Island artist awarded Wyoming fellowship

Kristin Tollefson, artist and education director at the Bainbridge Island Museum of Art, has been awarded a fellowship by the Jentel Artist Residency Program.

Jentel is located in a rural setting, on a working cattle ranch, in the Lower Piney Creek Valley approximately 20 miles southeast of Sheridan, Wyoming.

Tollefson will be among the award recipients focusing on their own creative projects for a month at this working retreat for artists and writers. The residency is competitive; a panel of arts and literary professionals review samples of artists’ work before making final recommendations for residency awards.

She is a Bainbridge artist who creates studio sculpture and jewelry, ephemeral installations, performances, and permanent public commissions inspired by the relationship between humans and environment.

Her work draws on botany, astronomy and fractal theory to inform her formal language of lines, clusters and pattern and her conceptual investigation of memory, relationships and mapping. Using studio work both as an end unto itself and as a testing ground for large projects allows Tollefson to work through technical and aesthetic questions on a small sculpture or jewelry scale. Curiosity, research, intuition, drawing, structure-building and considerations of the human body and adornment also figure prominently in her creative process.

During the four-week residency, artists and writers experience unfettered time to allow for thoughtful reflection and meditation on the creative process in a setting that preserves the agricultural and historical integrity of the land.

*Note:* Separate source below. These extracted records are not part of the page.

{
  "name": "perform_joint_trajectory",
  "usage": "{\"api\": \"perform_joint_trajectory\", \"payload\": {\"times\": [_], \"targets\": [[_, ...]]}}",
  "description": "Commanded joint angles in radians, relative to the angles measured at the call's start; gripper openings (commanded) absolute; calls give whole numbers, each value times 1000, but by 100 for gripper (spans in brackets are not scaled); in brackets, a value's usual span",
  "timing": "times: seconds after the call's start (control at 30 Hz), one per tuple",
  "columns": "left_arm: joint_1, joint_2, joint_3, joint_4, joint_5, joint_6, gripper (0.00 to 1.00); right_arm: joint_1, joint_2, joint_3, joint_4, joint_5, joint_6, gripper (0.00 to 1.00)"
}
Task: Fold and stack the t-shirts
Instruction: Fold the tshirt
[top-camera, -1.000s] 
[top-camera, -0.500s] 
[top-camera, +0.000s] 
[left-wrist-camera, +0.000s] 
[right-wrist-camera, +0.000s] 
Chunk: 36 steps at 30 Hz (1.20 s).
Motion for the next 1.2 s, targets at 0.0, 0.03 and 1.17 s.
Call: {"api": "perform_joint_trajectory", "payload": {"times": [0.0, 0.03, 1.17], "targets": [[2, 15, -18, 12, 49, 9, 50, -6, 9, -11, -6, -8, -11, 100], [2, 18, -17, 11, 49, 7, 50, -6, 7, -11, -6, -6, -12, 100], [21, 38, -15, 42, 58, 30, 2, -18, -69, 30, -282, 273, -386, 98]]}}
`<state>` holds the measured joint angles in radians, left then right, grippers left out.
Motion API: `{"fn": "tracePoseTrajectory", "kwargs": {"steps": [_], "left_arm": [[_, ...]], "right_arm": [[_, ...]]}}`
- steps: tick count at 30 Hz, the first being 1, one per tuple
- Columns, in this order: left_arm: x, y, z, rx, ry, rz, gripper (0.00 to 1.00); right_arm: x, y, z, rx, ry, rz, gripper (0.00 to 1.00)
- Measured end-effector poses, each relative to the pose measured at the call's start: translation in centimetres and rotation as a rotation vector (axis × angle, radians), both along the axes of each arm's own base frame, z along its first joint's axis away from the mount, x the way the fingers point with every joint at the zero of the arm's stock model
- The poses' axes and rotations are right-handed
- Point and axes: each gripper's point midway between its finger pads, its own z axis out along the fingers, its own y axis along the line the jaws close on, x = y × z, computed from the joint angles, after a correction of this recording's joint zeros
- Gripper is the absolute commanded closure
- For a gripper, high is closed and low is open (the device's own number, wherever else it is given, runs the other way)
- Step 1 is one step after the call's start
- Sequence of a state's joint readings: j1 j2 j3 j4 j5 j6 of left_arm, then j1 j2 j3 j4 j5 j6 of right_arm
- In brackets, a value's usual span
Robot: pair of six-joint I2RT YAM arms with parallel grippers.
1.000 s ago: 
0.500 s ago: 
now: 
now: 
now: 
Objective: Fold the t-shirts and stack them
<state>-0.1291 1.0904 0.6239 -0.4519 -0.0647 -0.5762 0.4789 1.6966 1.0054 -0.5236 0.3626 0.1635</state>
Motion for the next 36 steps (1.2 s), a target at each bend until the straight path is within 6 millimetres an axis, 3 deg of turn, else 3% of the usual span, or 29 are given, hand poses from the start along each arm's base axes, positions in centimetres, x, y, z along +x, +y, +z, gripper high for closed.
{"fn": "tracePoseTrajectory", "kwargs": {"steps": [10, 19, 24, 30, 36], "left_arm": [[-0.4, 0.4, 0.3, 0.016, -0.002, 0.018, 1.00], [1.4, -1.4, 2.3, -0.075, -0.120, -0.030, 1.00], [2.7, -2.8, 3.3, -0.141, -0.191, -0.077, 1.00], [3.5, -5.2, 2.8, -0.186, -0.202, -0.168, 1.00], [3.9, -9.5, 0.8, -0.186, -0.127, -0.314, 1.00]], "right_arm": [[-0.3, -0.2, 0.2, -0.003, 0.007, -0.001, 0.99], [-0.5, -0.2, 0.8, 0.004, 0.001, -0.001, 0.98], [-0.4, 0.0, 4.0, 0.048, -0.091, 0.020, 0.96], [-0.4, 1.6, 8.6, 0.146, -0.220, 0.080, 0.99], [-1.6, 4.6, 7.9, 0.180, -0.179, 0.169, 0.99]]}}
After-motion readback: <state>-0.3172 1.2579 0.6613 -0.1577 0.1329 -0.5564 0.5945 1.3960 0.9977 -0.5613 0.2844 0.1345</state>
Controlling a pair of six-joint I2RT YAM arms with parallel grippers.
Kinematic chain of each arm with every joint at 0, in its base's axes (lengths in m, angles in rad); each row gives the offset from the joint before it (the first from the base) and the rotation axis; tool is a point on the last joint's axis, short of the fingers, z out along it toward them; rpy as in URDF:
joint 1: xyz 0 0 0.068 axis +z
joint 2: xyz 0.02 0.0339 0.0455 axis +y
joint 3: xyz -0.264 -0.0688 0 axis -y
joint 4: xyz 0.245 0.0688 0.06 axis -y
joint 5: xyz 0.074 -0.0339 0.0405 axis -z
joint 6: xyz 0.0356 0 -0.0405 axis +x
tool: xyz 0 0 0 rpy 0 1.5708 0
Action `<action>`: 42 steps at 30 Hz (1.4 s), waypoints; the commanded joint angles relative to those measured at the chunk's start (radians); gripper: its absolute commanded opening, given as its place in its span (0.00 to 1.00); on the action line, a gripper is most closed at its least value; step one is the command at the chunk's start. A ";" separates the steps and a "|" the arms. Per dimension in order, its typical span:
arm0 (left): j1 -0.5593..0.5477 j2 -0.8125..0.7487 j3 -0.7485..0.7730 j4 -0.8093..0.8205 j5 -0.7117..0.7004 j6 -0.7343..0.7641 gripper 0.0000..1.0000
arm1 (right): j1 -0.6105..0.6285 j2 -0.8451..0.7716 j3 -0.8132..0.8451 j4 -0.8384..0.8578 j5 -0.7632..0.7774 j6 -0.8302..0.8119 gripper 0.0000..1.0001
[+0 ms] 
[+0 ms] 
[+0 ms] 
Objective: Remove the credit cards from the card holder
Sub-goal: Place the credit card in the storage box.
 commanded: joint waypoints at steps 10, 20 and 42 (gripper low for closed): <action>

Jentel provides communal spaces designated for research, recreation, food preparation, and dining. Each artist and writer is offered a private comfortably furnished accommodation and a light airy work space along with a stipend to help defray living expenses during the program.

During her time at Jentel, Tollefson will reportedly delve into building a body of work in anticipation of inclusion in the Fiber 2020 exhibit at the Bainbridge Island Museum of Art, and a solo show at Seattle’s METHOD Gallery in late 2020.

Working with themes of landscape and narrative with deeply feminist and ecological threads, she’ll pursue a series of drawings, constructions out of woven wire and stitched beads, and jewelry during the residency.